One of the Fall joys in the Northwest is the opportunity to see the beautiful sub-alpine larch trees turn brilliant gold. If you are lucky, you can catch them on a crisp clear day where the gold blazes against the blue sky.
The weather cooperated this year and yesterday we drove up to Washington Pass to hike to Blue Lake. The big leaf maples were turning along the road as we drove along the Sauk River and as we climbed higher, the vine maples had turned bright yellow and red. But it was cold! There were icicles hanging down the rocky cliffs along the highway.
The trail head to Blue Lake is just before Washington Pass along the North Cascades Highway. It took us about 3 hours to drive from Seattle and we arrived shortly before noon. The parking lot was almost full and several other groups were getting read to head out. Busy day on the trail. Not surprising since it is one of the easiest trails where you can see sub-alpine larches. And it had just been mentioned in the New York Times travel article on "Finding Autumn Gold in Unexpected Places".

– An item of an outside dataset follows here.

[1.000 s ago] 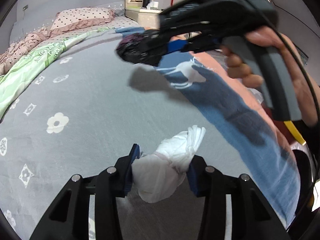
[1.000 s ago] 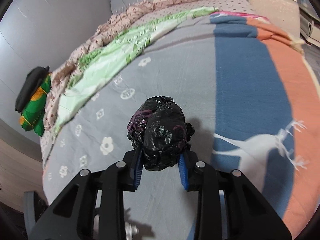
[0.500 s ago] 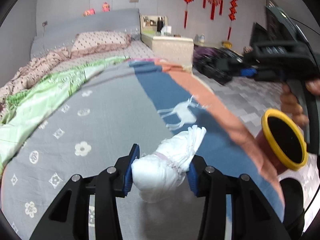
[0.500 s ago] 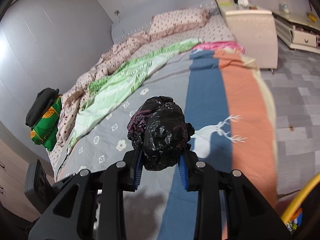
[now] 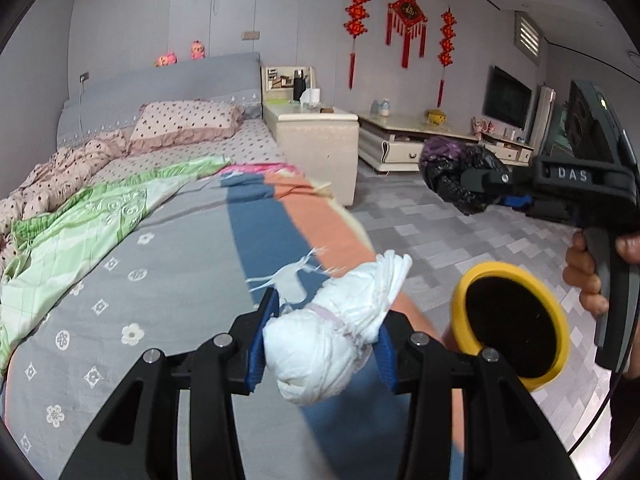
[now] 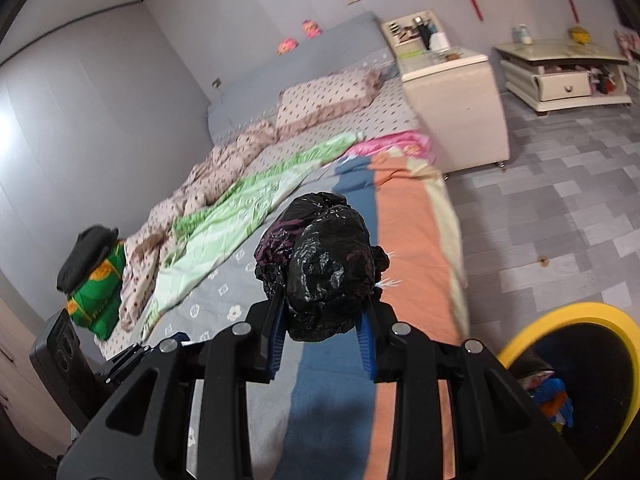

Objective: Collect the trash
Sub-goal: 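Carry the white tissue and black bag over the bin, then open the right tool then the left tool to drop both into the bin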

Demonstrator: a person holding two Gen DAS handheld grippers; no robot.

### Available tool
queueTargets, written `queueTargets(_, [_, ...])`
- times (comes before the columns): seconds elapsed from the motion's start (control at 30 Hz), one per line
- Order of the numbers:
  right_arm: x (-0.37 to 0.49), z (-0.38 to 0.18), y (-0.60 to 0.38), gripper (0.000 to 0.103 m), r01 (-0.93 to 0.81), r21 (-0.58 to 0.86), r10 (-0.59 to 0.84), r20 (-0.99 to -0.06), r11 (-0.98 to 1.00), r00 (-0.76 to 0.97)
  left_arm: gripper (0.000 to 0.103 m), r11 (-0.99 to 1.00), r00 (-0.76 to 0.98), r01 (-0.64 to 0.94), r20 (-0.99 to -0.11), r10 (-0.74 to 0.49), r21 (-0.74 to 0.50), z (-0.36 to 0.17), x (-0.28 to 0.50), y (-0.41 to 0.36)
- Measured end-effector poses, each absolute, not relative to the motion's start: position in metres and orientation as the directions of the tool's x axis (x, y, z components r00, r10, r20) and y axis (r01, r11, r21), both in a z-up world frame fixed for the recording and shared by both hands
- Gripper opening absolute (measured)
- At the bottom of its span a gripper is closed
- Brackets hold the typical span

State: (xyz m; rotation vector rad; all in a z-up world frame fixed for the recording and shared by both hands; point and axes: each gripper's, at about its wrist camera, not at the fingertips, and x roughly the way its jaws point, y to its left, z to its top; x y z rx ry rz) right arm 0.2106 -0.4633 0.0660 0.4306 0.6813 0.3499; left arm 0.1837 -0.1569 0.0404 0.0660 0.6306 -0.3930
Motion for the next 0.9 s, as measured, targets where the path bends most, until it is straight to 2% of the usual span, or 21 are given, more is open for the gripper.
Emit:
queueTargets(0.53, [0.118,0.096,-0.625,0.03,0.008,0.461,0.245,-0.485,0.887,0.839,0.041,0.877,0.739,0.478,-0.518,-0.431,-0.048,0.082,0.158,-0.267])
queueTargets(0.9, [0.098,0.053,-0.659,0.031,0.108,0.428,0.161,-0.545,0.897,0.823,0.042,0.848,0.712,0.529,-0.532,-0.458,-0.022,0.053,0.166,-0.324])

The trail starts along boardwalk and parallels Highway 20 for about 1/2 mile before it turns and starts to climb. The climb is gradual and after about 1 mile, the trees start to thin and you can start to see Cutthroat Peak. The larches appear about 1 1/2 miles and after a short 2 miles, you arrive at the lake.

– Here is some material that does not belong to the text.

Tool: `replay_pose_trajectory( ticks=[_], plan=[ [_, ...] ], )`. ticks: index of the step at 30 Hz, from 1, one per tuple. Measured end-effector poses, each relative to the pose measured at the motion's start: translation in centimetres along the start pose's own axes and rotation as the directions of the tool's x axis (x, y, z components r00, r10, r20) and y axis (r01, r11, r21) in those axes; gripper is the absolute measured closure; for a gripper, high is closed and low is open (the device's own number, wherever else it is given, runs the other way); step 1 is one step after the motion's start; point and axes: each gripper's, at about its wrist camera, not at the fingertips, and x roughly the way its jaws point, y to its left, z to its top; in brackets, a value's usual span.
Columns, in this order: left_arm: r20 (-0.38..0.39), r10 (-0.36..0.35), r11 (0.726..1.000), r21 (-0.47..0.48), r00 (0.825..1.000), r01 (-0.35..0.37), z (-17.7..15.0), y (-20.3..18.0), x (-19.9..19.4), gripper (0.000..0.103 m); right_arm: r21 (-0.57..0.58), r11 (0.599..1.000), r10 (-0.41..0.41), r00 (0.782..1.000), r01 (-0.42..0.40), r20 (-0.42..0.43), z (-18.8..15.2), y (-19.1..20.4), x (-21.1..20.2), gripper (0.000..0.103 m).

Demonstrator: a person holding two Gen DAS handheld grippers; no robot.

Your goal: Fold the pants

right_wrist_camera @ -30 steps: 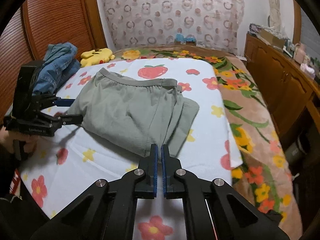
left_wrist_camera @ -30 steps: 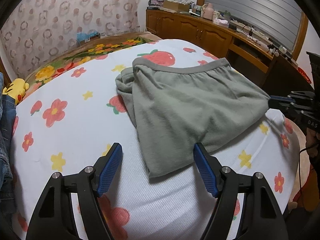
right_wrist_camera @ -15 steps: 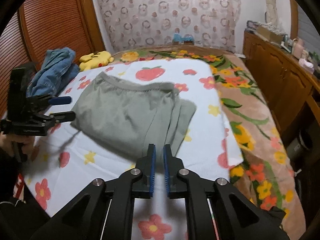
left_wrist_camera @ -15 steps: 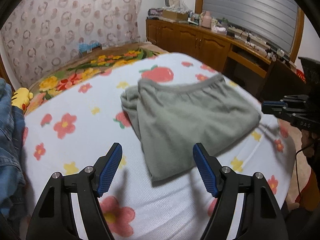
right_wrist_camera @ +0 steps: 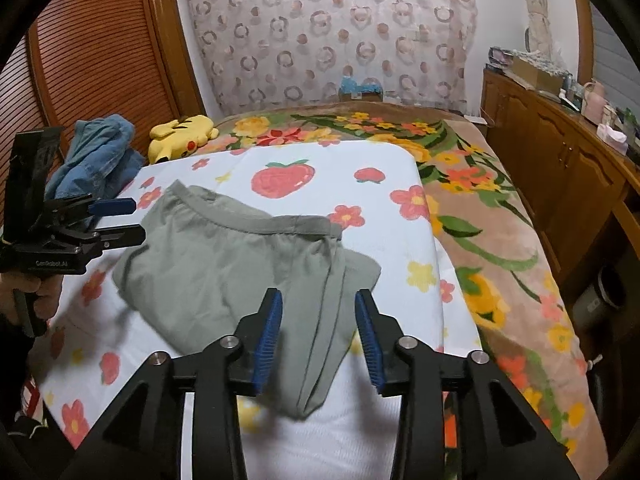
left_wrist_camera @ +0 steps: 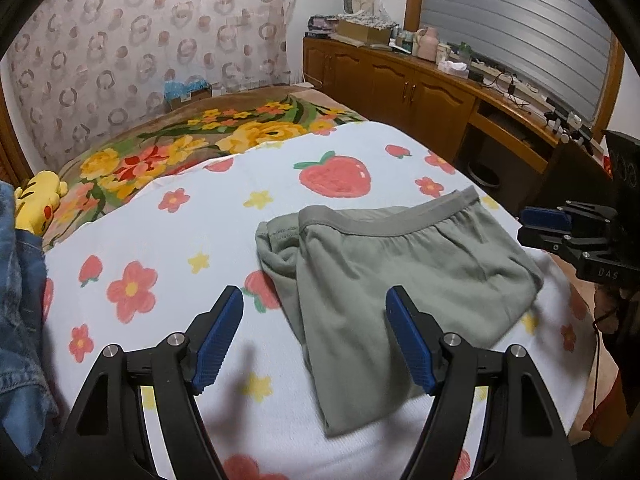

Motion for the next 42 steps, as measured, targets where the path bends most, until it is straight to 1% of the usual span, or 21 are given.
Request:
replay_pose_trajectory(
  ticks=[3,7,16,20,24,29,32,40,42],
  plan=[
    [-0.018,0.0,1.0,-0.008,1.0,0.0,0.3,0.4,1.0,0.028,0.006,1.0,-0.01,1.0,0.01,-0.016,0.3,-0.5,1.0,0.056],
    [-0.04,-0.014,1.0,-0.028,0.999,0.013,0.8,1.1,2.3,0.028,0.015,1.0,-0.01,0.999,0.011,-0.046,0.9,-1.0,2.1,0.056],
    [-0.068,-0.038,0.999,-0.034,0.997,0.035,0.9,1.3,4.1,0.028,0.04,0.999,-0.011,0.995,0.015,-0.096,2.1,-1.5,3.8,0.055],
    [-0.057,-0.058,0.998,-0.042,0.997,0.056,0.7,1.5,4.1,0.028,0.046,0.999,-0.013,0.995,0.017,-0.094,2.5,-1.4,4.1,0.054],
    [-0.042,-0.06,0.998,-0.035,0.997,0.058,0.6,1.5,4.1,0.027,0.065,0.998,-0.016,0.996,0.021,-0.087,2.5,-1.3,4.2,0.053],
    [-0.029,-0.055,0.998,-0.022,0.998,0.055,0.4,1.4,4.1,0.026,0.044,0.997,-0.054,0.995,0.057,-0.084,2.3,-0.8,4.3,0.052],
    [-0.027,-0.058,0.998,-0.025,0.998,0.057,0.3,1.5,4.2,0.026,0.053,0.996,-0.069,0.994,0.074,-0.09,2.3,-0.6,4.2,0.052],
    [-0.022,-0.07,0.997,-0.034,0.997,0.069,0.3,1.6,4.1,0.026,0.048,0.998,-0.044,0.994,0.049,-0.098,2.8,-0.2,4.2,0.052],
    [-0.014,-0.091,0.995,-0.047,0.996,0.09,0.4,1.9,4.0,0.031,0.049,0.997,-0.052,0.993,0.057,-0.102,2.9,-0.3,4.4,0.053]
  ],
)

The low sun turned the larches bright gold. They were beautiful contrasted against the dark granite and blue of the sky. Of course, since it was Saturday, every lake vista was taken up with a photographer trying to get the perfect picture. We spent about a half hour climbing along the shore with everyone else before heading back. We still passed many groups heading for the lake.
The drive back was blinding - mostly with the late afternoon sun as we were driving due west. We headed to La Conner for pizza dinner. The beer never tasted better.